Achieving an operational capability that is able to routinely gather and analyze cyber data to identify patterns and trends of unusual, abnormal, or even malicious cyber behavior in order to issue timely alerts and warnings, and even recommended protective measures is crucial. This will lead to improved detection, prevention, mitigation, and response to cyber events that may become incidents of national or even global consequence.
Models exist that provide evidence of how an effective capability around information sharing, analysis, and collaboration can raise the bar of protection and preparedness and even save lives. Over the years, the National Weather Service has developed a capability for receiving data feeds from a wide range of sources and applying data analytics to improve the ability to predict weather events, such as hurricanes, and deliver early alerts and warnings to advise communities to board up buildings, install sand bags, and even evacuate if determined necessary. Such a capability improves protection and preparedness in communities at the local, state, regional, and national level.
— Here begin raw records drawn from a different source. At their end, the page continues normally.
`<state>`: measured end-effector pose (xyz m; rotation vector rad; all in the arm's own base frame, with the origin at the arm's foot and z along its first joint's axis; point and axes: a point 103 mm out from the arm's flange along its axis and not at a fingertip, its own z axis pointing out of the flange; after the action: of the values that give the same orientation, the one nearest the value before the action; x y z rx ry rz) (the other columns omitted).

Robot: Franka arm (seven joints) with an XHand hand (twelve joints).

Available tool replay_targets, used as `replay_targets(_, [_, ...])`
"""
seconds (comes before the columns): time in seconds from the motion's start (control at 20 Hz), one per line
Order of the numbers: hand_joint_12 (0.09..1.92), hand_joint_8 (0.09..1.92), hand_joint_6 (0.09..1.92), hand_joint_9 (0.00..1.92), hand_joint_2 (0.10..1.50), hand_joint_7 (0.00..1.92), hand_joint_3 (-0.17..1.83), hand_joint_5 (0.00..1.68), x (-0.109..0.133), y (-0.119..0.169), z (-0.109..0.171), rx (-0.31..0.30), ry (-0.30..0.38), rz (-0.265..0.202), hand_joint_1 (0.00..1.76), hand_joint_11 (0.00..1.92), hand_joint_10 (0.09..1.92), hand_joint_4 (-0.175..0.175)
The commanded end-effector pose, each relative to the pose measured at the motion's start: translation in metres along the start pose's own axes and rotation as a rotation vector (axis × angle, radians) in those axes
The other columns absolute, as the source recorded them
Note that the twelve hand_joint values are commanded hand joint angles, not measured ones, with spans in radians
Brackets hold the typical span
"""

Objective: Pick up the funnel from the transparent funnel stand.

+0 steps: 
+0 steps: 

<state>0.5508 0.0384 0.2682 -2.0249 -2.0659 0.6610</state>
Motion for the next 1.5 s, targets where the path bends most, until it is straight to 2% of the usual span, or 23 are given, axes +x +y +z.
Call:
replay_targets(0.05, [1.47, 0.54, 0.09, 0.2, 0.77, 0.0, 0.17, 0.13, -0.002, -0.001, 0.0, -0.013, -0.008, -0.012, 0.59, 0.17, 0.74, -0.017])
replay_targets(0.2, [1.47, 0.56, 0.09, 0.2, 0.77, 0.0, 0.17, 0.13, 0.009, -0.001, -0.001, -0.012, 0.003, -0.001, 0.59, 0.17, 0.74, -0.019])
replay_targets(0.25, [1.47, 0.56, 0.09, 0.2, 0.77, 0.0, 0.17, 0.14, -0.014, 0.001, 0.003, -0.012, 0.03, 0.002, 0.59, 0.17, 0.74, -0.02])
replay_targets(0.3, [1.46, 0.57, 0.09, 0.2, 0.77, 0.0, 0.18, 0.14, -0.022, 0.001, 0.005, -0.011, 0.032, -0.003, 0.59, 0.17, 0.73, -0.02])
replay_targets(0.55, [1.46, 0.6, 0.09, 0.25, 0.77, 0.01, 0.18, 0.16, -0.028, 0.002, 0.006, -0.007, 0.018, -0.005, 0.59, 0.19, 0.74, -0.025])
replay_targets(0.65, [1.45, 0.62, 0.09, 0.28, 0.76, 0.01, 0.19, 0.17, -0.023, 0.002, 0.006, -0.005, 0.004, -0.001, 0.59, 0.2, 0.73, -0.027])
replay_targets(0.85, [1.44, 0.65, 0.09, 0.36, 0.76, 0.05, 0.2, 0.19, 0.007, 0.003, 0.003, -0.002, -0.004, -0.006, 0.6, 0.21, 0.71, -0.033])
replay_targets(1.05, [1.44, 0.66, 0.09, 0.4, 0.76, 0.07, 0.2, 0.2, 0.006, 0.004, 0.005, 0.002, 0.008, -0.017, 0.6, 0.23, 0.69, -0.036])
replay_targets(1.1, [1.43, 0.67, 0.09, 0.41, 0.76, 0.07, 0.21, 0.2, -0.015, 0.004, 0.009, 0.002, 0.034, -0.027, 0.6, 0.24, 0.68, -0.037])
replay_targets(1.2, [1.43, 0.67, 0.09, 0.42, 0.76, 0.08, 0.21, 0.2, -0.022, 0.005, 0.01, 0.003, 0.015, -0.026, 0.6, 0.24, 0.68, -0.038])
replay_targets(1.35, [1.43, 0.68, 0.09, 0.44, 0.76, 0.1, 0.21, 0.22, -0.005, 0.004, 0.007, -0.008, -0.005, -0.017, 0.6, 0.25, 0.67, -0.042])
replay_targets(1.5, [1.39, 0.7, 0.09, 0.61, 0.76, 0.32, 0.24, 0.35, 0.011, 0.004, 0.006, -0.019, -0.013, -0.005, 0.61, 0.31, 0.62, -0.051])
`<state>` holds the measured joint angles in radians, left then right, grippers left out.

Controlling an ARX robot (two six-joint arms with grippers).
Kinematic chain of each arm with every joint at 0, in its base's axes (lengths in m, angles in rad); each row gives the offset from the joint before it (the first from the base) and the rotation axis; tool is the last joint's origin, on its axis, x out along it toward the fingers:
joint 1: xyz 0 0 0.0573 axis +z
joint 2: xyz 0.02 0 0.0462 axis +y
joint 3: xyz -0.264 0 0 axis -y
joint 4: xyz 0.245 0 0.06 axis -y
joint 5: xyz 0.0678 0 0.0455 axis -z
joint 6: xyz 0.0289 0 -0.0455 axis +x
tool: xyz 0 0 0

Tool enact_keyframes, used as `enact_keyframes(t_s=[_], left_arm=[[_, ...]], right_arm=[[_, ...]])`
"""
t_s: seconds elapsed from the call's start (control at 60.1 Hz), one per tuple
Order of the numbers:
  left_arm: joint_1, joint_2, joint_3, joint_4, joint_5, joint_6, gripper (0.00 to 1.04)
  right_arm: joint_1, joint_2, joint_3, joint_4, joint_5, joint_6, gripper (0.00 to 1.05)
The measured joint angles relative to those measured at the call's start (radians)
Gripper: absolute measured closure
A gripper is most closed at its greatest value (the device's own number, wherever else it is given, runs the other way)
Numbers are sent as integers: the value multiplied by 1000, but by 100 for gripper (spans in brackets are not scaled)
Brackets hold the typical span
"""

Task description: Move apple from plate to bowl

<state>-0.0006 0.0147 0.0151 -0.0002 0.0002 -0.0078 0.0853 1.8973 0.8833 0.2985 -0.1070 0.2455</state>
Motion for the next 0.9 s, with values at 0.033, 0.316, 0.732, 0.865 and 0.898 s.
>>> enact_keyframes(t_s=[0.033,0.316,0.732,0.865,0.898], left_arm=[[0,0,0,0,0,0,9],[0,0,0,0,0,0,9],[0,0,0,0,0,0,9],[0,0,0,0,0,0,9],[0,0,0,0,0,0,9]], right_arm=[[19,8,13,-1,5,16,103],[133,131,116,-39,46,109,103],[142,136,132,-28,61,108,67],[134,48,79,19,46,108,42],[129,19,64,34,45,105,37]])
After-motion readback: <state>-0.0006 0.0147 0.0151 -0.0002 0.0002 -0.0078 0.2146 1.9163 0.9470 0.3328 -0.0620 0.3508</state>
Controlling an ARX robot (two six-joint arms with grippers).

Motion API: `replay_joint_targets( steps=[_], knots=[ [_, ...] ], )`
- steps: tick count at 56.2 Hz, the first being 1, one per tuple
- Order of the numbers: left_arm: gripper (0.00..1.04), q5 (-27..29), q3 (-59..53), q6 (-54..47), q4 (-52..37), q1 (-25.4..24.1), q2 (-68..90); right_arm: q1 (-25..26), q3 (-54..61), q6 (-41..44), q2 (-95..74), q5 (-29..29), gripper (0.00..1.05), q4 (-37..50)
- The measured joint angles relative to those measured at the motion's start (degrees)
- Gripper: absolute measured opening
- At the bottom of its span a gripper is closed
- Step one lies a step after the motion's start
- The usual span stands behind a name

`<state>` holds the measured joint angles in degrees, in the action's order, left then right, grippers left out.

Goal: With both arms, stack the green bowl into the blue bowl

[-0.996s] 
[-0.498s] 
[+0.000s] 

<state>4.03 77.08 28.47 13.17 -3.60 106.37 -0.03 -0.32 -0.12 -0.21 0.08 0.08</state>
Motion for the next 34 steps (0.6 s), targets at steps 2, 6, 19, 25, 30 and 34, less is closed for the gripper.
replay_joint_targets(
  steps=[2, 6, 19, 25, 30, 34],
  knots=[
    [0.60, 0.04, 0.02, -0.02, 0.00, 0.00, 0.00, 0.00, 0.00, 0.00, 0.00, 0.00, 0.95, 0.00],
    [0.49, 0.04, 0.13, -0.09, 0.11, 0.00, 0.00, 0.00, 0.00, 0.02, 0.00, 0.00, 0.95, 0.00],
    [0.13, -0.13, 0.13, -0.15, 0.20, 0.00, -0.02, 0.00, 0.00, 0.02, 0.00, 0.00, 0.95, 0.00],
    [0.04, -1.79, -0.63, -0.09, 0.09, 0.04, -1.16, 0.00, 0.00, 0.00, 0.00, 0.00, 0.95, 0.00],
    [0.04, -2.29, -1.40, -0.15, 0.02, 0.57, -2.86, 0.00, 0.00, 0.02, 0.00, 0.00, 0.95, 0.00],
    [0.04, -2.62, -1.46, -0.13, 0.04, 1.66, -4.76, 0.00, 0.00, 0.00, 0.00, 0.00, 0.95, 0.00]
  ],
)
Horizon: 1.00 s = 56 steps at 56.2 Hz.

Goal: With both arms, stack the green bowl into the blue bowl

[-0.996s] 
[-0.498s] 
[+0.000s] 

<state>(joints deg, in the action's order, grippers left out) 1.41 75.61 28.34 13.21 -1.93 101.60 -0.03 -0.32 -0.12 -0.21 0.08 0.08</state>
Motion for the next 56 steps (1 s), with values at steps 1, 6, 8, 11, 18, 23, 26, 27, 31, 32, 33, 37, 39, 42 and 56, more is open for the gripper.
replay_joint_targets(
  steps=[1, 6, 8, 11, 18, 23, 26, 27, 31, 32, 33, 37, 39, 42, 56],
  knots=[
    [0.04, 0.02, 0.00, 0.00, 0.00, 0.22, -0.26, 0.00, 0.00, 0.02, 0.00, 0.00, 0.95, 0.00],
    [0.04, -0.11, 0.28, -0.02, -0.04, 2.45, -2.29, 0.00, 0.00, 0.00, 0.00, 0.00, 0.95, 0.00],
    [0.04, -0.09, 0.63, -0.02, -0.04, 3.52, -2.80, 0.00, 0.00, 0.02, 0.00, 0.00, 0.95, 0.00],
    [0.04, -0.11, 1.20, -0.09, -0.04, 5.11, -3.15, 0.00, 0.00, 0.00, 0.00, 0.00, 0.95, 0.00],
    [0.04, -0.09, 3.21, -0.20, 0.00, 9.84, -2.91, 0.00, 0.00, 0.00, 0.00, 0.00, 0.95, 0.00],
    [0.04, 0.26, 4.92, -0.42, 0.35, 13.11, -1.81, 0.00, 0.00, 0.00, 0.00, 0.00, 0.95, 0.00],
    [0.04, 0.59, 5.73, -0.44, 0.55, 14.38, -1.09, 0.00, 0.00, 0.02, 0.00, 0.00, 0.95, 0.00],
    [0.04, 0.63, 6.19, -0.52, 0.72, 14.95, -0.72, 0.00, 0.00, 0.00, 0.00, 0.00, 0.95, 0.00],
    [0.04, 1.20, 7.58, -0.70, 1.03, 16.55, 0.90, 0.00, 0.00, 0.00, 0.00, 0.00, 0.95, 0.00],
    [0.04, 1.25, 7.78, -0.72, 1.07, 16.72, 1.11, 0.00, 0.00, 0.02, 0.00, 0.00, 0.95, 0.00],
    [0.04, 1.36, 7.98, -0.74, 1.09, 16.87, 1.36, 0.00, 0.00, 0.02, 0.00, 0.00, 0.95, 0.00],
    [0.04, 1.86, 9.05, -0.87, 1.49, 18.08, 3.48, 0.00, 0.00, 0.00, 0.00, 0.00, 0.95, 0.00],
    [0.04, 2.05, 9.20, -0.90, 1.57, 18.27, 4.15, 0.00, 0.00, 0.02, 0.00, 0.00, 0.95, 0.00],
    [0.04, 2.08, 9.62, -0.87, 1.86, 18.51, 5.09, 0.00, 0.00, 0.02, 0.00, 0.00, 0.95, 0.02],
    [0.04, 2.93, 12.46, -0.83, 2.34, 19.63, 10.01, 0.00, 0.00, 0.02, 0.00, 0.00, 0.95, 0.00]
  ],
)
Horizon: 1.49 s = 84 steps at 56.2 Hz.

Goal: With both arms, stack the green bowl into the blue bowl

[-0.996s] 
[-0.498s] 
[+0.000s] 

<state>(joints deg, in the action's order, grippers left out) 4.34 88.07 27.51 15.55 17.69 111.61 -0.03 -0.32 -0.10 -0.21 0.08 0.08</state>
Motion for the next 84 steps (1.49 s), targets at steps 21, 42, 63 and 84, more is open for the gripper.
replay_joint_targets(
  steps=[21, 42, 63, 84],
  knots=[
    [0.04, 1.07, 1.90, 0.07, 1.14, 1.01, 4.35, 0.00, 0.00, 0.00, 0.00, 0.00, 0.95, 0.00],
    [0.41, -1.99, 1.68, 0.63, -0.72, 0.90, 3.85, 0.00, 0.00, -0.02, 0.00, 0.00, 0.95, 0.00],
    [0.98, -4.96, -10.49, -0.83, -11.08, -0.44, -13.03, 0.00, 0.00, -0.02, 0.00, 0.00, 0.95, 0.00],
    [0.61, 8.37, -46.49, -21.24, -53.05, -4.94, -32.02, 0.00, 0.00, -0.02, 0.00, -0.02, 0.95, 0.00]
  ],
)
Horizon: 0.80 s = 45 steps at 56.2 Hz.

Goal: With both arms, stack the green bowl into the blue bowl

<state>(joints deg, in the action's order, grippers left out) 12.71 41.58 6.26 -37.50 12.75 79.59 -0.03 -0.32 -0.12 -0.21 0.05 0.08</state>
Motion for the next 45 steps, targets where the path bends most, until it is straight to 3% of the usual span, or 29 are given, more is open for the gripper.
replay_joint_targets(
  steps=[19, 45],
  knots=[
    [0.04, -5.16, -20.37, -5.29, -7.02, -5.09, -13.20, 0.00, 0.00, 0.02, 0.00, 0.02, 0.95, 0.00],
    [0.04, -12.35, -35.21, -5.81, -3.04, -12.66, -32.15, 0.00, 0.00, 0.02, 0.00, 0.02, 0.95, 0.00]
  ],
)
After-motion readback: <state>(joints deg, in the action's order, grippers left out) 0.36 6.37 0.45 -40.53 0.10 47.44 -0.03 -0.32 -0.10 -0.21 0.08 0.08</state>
Over the years, the Centers for Disease Control (CDC) has developed a capability of receiving data feeds from a wide range of sources, and applying data analytics to improve the ability to identify and predict episodes of disease that may prompt early warnings to medical professionals. Through information sharing, analysis, and collaboration, CDC is able to achieve the situational awareness necessary to make informed risk management decisions that improve protection and preparedness, and may even save lives. Let us learn from these examples. Let us build on the good work already underway.
Let us utilize advancements in technology and innovation to improve our analytic capabilities to achieve situational awareness necessary to inform cyber risk management decision making. Let us leverage existing, mature, and collaborative information sharing relationships that deliver value every day. Let us commit to a joint, integrated, public – private effort to improve cyber protection and resilience.
The American people are counting on us to get it right. Let’s get to it.